The other option we have is BtrFS. BtrFS is less mature, but, also has the ability to handle in-place migrations from ext3/ext4. While this doesn’t really help much since we primarily run XFS, future machines could use ext4 until BtrFS is deemed stable enough at which point they could be live converted.
In testing, XFS and Ext4 have similar performance when well tuned which means we shouldn’t see any real significant difference with either. Granted this disagrees with some current benchmarks, but, those benchmarks didn’t appear to set the filesystem up correctly and didn’t modify the mount parameters to allow for more buffers to be used. When dealing with small files, XFS needs a little more RAM and the journal logbuffers needs to be increased – keeping more of the log in RAM before being replayed and committed. Large file performance is usually deemed superior with XFS, but, properly tuning Ext3 (and by inference, Ext4), we can change the performance characteristics of Ext3/4 and get about 95% of XFS’s large file performance.

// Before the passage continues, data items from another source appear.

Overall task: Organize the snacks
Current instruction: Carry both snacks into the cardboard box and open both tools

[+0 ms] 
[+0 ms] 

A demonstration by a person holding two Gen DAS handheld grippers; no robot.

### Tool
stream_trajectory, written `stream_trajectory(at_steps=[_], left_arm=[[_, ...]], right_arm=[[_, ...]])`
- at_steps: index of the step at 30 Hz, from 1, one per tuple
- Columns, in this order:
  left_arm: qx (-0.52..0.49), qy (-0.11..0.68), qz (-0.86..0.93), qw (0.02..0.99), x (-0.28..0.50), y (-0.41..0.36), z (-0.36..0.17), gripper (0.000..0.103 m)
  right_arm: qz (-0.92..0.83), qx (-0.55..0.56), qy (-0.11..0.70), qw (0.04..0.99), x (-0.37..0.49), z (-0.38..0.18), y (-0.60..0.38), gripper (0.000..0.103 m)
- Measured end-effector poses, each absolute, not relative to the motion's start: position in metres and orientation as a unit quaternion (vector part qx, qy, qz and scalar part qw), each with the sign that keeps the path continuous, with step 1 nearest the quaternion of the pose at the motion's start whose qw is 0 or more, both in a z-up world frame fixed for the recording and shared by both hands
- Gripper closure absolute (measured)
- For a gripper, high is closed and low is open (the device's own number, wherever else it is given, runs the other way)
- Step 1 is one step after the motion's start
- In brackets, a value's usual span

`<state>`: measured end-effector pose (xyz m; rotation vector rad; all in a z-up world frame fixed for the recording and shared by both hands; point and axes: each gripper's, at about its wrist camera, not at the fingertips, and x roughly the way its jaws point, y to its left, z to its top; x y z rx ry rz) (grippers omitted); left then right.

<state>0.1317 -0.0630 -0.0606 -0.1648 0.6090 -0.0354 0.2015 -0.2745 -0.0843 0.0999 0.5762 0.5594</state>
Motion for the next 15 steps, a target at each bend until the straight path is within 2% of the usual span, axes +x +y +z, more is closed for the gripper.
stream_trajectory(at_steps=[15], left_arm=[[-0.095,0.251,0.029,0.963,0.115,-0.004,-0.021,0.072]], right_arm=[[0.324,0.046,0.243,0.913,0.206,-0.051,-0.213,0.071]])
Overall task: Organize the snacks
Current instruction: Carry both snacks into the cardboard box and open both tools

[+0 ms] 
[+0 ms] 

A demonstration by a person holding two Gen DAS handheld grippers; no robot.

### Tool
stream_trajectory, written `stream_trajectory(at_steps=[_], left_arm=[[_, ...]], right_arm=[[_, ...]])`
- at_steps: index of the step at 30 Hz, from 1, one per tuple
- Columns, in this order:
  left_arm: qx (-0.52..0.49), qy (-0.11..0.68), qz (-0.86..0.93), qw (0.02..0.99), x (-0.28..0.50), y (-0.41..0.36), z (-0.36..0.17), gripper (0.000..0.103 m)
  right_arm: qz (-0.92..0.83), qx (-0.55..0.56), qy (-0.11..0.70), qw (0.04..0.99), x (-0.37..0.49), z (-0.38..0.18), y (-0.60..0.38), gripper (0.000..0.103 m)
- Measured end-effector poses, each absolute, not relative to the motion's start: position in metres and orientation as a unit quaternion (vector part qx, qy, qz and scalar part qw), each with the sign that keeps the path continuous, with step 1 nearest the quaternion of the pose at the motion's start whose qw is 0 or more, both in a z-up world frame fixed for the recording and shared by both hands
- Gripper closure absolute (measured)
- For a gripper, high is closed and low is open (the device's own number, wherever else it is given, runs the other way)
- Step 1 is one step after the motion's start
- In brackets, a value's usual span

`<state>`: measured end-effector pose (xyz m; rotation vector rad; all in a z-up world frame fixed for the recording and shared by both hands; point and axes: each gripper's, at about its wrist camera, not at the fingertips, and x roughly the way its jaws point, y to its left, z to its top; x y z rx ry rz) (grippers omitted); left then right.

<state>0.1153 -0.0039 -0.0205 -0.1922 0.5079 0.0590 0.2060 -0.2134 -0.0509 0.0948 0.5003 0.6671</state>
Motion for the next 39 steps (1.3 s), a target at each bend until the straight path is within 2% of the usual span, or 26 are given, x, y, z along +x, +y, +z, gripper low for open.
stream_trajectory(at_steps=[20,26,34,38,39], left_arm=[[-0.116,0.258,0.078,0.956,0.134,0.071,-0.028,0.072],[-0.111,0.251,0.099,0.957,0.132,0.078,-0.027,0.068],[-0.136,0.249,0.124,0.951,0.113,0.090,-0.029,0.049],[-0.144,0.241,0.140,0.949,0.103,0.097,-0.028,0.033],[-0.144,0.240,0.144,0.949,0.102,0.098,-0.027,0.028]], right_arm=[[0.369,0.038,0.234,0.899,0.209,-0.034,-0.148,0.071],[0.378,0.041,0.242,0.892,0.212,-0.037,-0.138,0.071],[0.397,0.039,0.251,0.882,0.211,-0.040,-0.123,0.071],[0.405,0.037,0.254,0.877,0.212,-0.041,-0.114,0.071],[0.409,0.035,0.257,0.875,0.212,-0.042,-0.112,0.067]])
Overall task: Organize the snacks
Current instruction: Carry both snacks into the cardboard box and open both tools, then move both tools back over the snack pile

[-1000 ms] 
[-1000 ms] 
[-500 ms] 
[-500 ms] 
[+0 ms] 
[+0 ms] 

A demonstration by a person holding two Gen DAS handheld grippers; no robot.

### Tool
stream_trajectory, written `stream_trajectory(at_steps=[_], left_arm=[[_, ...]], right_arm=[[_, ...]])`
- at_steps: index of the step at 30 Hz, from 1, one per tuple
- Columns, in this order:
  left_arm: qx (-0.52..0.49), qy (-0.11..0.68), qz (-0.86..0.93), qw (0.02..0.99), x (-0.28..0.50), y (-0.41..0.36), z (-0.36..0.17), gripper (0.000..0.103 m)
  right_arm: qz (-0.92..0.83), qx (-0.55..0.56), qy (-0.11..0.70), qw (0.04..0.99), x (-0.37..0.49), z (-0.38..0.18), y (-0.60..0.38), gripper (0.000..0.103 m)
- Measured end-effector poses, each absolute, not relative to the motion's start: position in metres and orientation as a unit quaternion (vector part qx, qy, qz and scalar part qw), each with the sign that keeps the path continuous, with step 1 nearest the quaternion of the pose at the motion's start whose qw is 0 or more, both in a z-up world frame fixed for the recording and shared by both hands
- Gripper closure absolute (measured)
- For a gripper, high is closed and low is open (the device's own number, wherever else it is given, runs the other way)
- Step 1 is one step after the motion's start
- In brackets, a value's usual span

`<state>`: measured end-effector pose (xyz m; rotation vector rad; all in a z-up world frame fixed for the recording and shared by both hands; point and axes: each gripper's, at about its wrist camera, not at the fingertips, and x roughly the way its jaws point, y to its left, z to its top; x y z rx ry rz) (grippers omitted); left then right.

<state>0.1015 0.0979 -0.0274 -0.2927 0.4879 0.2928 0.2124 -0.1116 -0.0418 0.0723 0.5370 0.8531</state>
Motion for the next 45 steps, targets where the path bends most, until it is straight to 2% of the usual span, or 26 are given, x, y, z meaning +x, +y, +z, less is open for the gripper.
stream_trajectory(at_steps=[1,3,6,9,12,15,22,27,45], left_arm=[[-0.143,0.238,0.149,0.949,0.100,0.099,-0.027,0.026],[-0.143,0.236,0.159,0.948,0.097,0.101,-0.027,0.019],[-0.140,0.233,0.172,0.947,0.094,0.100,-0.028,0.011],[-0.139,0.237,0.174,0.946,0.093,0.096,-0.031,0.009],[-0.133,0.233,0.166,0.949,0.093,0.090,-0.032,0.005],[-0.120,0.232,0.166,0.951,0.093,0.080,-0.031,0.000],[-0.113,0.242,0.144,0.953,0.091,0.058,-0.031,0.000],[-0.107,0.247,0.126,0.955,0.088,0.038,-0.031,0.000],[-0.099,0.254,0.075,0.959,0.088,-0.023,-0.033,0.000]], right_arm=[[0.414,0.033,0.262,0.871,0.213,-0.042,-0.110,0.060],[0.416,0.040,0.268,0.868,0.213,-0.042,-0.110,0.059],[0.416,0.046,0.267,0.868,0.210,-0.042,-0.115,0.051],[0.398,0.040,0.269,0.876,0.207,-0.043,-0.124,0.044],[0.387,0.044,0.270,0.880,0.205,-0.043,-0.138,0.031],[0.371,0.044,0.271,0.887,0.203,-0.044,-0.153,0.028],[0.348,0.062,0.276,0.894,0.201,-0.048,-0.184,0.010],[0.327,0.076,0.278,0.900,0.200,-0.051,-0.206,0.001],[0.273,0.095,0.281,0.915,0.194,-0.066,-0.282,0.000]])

Currently we keep two generations of weekly machine backups. While this wouldn’t change, we actually could do checkpointing and more frequent snapshots so that a file uploaded and modified or deleted would have a much better chance of being able to be restored. One of the things about versioning filesystems is the ability to do hourly or daily snapshots which should allow us to reduce the data loss if a site is exploited or catastrophically damaged through a mistake.
So, we’ve got three potential solutions in order of confidence that the solution will work:
* FreeBSD ZFS
* Debian/K*BSD ZFS
* Debian BtrFS
This weekend I’ll start putting the two Debian solutions through their paces to see if I feel comfortable with either. I’ve got a chassis swap to do this week and we’ll probably switch that machine from XFS to Ext4 in preparation as well. Most of the new machines we’ve been putting online now use Ext4 due to some of the issues I’ve had with XFS.
Ideally, I would like to start using BtrFS on every machine, but, if I need to move things over to FreeBSD, I would have to make some very tough decisions and migrations.
Never a dull moment.